Aimless

“This will enhance the combat prowess of these Decepticons...”


—Vorath to Lord Zarak, Head Masters #4

These plots show the probability of doing 3 non-combat damage while attacking with the Manifold Ion Particle Blaster (i.e. Raider Aimless in his "weapon mode"). These rates are plotted as a function of the number of white cards in our deck. They assume 6 🄱🄱 cards, and 0, 3, or 6 non-blue cards (click on the figure). The easiest way to increase our success rate is using Bold and/or Plan. Therefore, these scenarios are compared to the reference case in which we cannot rely on neither of them (black curve, "no Bold/Plan" in these figures). Without Bold or Plan, we would need to increase our odds of flipping more than two cards by playing a reasonable amount of white cards (about ten). Still, our chances wouldn't get better than a mediocre 50%.

Plan: Only Plan 1 is considered in these notes, as 100% success rate is easily approached with Plan 2. Data Pad and Secret Dealings are probably our best options in this case.

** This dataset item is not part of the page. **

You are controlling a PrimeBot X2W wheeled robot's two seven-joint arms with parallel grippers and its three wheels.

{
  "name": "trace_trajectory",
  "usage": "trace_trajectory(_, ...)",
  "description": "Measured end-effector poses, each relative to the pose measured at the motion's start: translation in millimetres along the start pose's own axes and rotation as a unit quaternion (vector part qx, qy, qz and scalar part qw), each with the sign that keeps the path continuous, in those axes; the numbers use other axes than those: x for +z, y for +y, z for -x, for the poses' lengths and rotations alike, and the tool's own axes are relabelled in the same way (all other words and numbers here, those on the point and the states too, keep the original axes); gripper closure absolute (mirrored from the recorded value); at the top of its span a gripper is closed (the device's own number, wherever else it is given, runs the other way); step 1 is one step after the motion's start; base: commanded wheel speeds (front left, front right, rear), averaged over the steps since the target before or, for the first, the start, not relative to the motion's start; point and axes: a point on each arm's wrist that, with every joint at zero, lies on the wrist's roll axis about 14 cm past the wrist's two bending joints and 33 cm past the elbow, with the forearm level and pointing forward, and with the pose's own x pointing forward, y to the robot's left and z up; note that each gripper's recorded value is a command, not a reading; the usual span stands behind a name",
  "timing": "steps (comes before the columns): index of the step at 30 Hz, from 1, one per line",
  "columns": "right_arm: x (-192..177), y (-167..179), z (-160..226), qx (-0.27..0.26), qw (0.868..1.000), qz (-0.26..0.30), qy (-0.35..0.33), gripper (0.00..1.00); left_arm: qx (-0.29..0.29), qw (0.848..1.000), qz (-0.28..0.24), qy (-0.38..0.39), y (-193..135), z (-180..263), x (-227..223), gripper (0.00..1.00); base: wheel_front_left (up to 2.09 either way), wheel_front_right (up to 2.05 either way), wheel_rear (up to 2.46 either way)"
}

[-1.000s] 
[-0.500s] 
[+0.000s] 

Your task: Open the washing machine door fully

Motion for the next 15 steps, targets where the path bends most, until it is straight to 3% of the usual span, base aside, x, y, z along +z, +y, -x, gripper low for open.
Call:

Putting a 🄱🄱 card on top is clearly better than choosing a 🅆 card. Our rates of success are about 100% and 75% respectively, in a deck with 6 white cards, and no non-blue cards. As expected, both these rates are much higher than the 45% we would achieve with no Plan.

Bold: It's not a surprise either that even just Bold 1 grants about 100% success rate, as long as we keep the number of white and non-blue cards low (e.g. no non-blue cards and about 6 white cards). As Bold is usually granted by orange cards and/or weapons, Combat Training comes to mind. It requires a weapon, but that's not a restriction in this case. Besides, in a heavy-blue deck, the situational Tough 1 becomes extremely valuable. Another interesting aspect of Raider Aimless is that he gives characters with built-in Bold a legitimate place in blue decks.

Non-blue cards: By clicking on the previous plots, it is possible to visualize how much our rate of success is worsened by the presence of non-blue cards in our deck. It's fairly intuitive that planning for 🄱🄱 is more efficient than Bold 1 when playing non-blue cards. In a deck with 6 white and 6 non-blue cards, we succeed with a rate of 85% in the first case, 75% in the second. One Shall Stand, One Shall Fall could be especially useful with Aimless, as Tough 3 in a heavy-blue deck might keep the private alive much longer than we want. And, of course, a correctly timed Peace Through Tyranny means 2 consecutive attacks, and 6 non-combat damage.

Technical note: All plots in these notes are generated by flipping cards from the top of 100'000 simulations of their corresponding 40-card decks. Every number referred to as a "probability" or a "rate" is actually a normalized occurrence number.